Ideally, a risk score aimed to guide treatment of patients with AF should take into account both the risk of stroke without anticoagulants and the risk of bleeding with anticoagulants. The aim of our analyses was, however, to explore the discriminative ability of the CHA2DS2-VASc score for stroke risk prediction in patients with a CHADS2 score of 1 and we have not examined bleeding risks in an anticoagulated population.

The major strength of the present study is that the analysis is restricted to the group of patients for whom current guidelines provide conflicting recommendations.5,6 Despite this restriction, this study included a large number of patients (n = 4670) enrolled in large randomized trials with rigorous patient follow-up and all events were carefully adjudicated.
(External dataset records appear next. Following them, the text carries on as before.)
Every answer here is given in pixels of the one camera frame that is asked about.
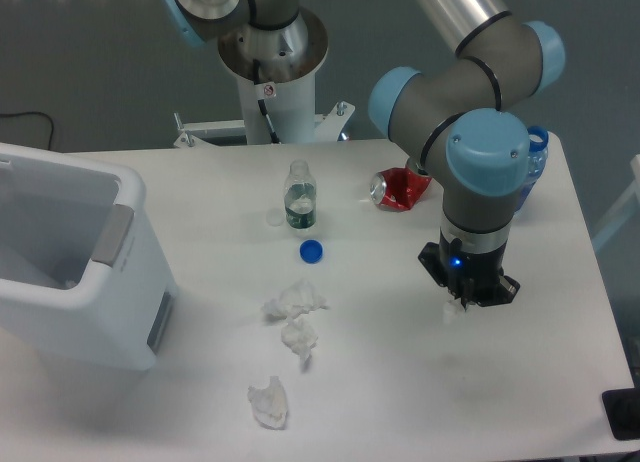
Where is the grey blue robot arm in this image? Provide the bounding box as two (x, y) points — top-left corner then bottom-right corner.
(164, 0), (566, 307)

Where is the blue bottle cap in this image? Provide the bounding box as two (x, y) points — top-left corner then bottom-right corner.
(299, 239), (324, 264)

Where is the crumpled white paper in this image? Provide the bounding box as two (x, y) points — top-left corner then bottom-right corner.
(261, 279), (328, 320)
(247, 376), (289, 430)
(281, 317), (318, 366)

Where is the small white paper ball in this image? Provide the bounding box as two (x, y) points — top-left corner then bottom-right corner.
(442, 299), (467, 325)

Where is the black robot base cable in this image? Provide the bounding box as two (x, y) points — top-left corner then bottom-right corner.
(251, 57), (281, 144)

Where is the middle crumpled white paper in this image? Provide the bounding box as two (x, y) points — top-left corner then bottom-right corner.
(281, 317), (318, 366)

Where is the lower crumpled white paper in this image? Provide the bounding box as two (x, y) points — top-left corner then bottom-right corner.
(247, 376), (289, 430)

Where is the upper crumpled white paper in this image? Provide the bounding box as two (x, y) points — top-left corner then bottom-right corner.
(261, 279), (328, 320)

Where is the white frame at right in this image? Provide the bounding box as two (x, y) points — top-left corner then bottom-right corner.
(591, 155), (639, 254)

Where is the blue plastic bottle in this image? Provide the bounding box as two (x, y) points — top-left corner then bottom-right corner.
(515, 126), (549, 213)

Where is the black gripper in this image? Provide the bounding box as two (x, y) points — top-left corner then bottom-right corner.
(418, 226), (520, 311)

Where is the white trash bin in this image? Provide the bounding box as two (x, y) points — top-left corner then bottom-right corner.
(1, 144), (177, 370)

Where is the crushed red soda can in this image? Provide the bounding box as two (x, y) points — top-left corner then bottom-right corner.
(369, 158), (432, 212)

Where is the black device at edge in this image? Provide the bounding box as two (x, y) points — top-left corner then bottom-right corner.
(602, 388), (639, 441)

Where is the black cable on floor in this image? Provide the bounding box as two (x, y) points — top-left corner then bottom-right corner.
(0, 111), (55, 148)

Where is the white bottle cap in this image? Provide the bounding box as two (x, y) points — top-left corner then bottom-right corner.
(265, 210), (285, 227)

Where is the clear green-label plastic bottle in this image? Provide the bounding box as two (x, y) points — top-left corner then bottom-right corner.
(284, 160), (316, 230)
Several points of this study merit discussion. First, information on prior myocardial infarction or CAD, one of the components of the CHA2DS2-VASc score, was not collected in the 1012 patients from the AVERROES trial (22% of patients). However, when the results of the AVERROES and ACTIVE trials were analysed separately, the results were consistent (results not shown). Second, half of the patients in this cohort were treated with clopidogrel in addition to ASA. The incidence of the primary outcome was higher in patients treated with ASA only compared with patients treated with combined ASA and clopidogrel (2.3 and 1.3% per year, respectively). However, even in the group treated with ASA only, the risk of patients with a CHA2DS2-VASc score of 1 was still sufficiently low (1.1% per year, Table 4) to argue that they may not benefit from VKA therapy.17 This threshold incidence to prefer anticoagulants over ASA may be different with the new oral anticoagulants. Dabigatran, apixaban, and rivaroxaban had a 30–70% lower risk of intracranial haemorrhage compared with VKA therapy and apixaban did not increase major or intracranial bleeding compared with aspirin.11,1820 These data suggest that the threshold for the use of the new anticoagulants, although likely subject to heavy debate, may be as low as 1% per year.17,19

The stroke risk of 0.9% per year for patients with a CHA2DS2-VASc score of 1 without VKA therapy in this study is in line with the risk of 0.6–1.5% per year found in other evaluations of the CHA2DS2-VASc score.7,9,10 The risk found in these studies, however, was derived from registries with less accurate outcome adjudication and varying proportions of patients treated with antiplatelet drugs.

The added points for age (1 additional point for age ≥75 years and 1 point for age 65–74 years) were the most important of the three new factors in the CHA2DS2-VASc score. Female sex was a weaker risk factor and previous vascular disease was not a significant predictor of stroke in our cohort. Of note, only 2% of patients in this cohort had documented peripheral arterial disease, which is substantially lower than a cohort that did show an effect of previous vascular disease on stroke risk.21 This can be regarded as an argument to generate a new stroke risk scheme without vascular disease, but this would require new validations and given the acceptance of the CHA2DS2-VASc score, it would be less helpful to propose yet another clinical score.4

In conclusion, the CHA2DS2-VASc score reclassifies 26% of patients with a CHADS2 score of 1 to a low risk of stroke of around 1% per year. This risk may be considered sufficiently low to refrain from oral anticoagulant therapy.

Funding

The ACTIVE and AVERROES trials were supported by Sanofi-Aventis; Bristol-Myers Squibb; and Pfizer.

Conflict of interest: none declared.